I know what is written in the runes on that blade, Roh had said; at least the gist of it. The words shot back into his mind out of all the confusion of pain and akil, turning him cold to the heart. Little of that time he did remember clearly; but this came back.

  “He knows more,” he said hoarsely. “He has at least part of Changeling’s knowledge.”

  A moment she stared at him, stark-stricken, and then bowed against her hands, murmured a word in her own lost language, over and over.

  “I have killed him,” Vanye said. “By telling you that, I have killed him, have I not?”

  It was long before she looked up at him. “Nhi honor,” she said.

  “I do not think I will sleep well hereafter.”

  “Thee also serves something stronger than thyself.”

  “It is as cold a bedfellow as that you serve. Perhaps that is why I have always understood you. Only keep Changeling from him. What wants doing—I will do, if you cannot be moved.”

  “I cannot have that.”

  “In this, liyo, I do not care what you will and will not.”

  She folded her arms and rested her head against them.

  The light eventually burned out; neither of them slept but by snatches, nor spoke, while it burned. It was only afterward that Vanye fell into deeper sleep, and that still sitting, his head upon his arms.

  • • •

  They slept late in the morning; the arrhend made no haste to wake them, but had breakfast prepared when they came out, Morgaine dressed in her white garments, Vanye in the clothing which the arrhendim had provided.

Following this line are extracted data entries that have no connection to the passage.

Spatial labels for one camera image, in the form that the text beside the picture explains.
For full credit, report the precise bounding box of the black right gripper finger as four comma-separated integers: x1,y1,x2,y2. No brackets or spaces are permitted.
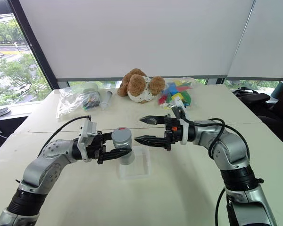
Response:
140,115,167,126
134,135,167,148

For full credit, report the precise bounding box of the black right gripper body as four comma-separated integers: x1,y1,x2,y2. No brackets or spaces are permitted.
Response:
163,114,183,151

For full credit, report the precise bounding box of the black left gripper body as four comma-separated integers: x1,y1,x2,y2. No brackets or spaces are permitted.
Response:
87,132,107,165

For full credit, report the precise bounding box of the grey cylindrical can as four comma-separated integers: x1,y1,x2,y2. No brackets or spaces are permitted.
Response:
111,127,135,166

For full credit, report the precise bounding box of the clear plastic box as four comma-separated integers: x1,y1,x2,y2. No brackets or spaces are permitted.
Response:
118,145,151,180

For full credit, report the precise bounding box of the clear plastic bag with jar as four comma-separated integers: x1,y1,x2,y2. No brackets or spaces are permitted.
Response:
56,81,101,121

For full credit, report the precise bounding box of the plastic bag of coloured blocks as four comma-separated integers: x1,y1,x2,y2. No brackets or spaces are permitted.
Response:
157,76,196,111

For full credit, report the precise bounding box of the brown teddy bear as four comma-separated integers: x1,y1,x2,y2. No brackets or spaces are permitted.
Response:
117,68,166,105

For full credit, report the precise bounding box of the wide white roller blind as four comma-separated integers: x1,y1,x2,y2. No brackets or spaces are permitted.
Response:
18,0,255,82

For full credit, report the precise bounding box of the black office chair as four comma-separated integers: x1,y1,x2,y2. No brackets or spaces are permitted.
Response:
233,86,283,144

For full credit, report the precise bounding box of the dark teal cylinder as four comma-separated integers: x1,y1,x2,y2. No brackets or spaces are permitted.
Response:
270,81,283,105

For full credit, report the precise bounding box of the narrow white roller blind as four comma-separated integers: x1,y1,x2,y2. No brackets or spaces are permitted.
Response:
226,0,283,80

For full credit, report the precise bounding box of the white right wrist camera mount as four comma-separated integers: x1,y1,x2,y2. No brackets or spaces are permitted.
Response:
171,97,190,145

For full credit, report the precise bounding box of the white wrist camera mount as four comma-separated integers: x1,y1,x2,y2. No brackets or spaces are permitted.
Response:
77,118,99,163
171,97,190,145

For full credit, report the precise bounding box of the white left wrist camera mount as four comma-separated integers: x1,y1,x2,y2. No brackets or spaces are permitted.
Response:
77,118,99,163

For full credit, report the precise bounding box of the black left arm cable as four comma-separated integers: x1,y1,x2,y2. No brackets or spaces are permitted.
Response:
38,115,92,156

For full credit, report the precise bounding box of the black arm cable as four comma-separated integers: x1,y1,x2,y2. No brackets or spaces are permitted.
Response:
38,115,92,156
183,117,250,160

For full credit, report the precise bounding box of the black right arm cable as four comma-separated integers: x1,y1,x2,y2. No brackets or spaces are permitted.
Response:
183,117,250,160

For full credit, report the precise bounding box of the black window frame post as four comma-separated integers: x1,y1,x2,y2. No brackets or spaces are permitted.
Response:
8,0,61,90

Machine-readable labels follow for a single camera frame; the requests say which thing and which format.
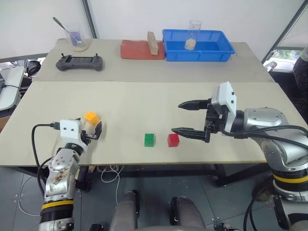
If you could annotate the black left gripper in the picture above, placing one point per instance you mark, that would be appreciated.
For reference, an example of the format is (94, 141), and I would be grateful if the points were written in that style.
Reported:
(89, 137)

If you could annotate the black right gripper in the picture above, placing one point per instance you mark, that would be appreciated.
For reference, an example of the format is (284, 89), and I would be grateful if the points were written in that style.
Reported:
(215, 121)

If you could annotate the yellow cube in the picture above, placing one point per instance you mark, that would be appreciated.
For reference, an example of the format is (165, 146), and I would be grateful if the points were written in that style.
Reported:
(91, 118)

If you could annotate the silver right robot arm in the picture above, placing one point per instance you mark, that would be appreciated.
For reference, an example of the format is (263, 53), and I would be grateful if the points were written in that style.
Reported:
(276, 144)

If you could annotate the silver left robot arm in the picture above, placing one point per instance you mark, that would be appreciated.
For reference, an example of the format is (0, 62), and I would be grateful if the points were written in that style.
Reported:
(60, 175)

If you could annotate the red cube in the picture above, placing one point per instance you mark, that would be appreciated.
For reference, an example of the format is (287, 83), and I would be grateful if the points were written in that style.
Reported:
(173, 140)

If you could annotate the green cube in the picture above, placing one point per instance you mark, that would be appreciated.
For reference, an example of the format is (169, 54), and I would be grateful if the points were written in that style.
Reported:
(149, 140)

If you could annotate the dark grey handheld controller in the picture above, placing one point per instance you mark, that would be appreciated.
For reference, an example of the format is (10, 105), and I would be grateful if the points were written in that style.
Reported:
(80, 63)

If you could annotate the blue plastic bin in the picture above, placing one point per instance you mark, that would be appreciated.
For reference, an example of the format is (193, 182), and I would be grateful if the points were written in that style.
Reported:
(192, 51)

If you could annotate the black chair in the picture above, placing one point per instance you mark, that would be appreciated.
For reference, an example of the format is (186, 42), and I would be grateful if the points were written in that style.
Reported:
(33, 68)

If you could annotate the wooden block with holes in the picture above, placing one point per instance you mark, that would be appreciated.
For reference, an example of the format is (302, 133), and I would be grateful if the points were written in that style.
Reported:
(153, 44)

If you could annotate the tall clear glass cup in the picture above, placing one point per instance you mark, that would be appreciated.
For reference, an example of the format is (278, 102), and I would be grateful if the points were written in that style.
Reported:
(193, 31)

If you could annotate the red cloth mat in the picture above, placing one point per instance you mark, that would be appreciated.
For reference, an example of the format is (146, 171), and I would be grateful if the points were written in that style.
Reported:
(137, 50)

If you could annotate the clear glass beaker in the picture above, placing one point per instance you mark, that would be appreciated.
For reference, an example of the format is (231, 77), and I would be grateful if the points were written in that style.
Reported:
(78, 36)

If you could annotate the white shoe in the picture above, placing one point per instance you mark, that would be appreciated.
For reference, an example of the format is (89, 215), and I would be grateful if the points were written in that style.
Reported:
(270, 66)

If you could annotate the grey rounded robot leg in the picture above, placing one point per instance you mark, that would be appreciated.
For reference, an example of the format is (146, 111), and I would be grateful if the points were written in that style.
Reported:
(125, 211)
(187, 214)

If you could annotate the grey metal pole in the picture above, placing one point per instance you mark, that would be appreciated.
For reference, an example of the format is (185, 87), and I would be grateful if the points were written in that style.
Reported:
(89, 19)
(284, 31)

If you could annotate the person in dark clothing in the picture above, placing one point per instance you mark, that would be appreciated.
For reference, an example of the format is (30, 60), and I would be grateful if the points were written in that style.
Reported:
(301, 79)

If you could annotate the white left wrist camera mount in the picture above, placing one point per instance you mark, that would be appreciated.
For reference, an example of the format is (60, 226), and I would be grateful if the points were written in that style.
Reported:
(69, 131)

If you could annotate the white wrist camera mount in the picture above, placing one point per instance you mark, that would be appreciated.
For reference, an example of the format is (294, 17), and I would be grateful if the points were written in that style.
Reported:
(225, 96)
(69, 131)

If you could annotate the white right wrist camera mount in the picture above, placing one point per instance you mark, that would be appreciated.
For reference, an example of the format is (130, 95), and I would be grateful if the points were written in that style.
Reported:
(225, 96)

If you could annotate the black metal table frame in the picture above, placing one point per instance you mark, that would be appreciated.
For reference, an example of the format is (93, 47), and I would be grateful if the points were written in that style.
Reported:
(168, 172)

And still Roh did not choose to sit with them, nor even to eat, though his guards brought him food and tried to persuade him. He only drank a little, and sat with his head bowed on his arms after.

  “We will take Roh,” Morgaine said to Merir and the others when they had done with breakfast. “Our ways must part now, yours and ours; but Roh must go with us.”

  “If you will it so,” said Merir, “but we would go all the way to the Fires with you.”

  “Best we ride this last day alone. Go back, lord. Give our love to the Mirrindim and the Carrhendim. Tell them why we could not come back.”

  “There is also,” said Vanye, “a boy named Sin, of Mirrind, who wants to be khemeis.”

  “We know him,” said Sharrn.

  “Teach him,” Vanye asked of the old arrhen. He saw then a touch of longing come to the qhal’s gray eyes.

  “Aye,” said Sharrn. “I shall. The Fires may go, but the arrhend must remain.”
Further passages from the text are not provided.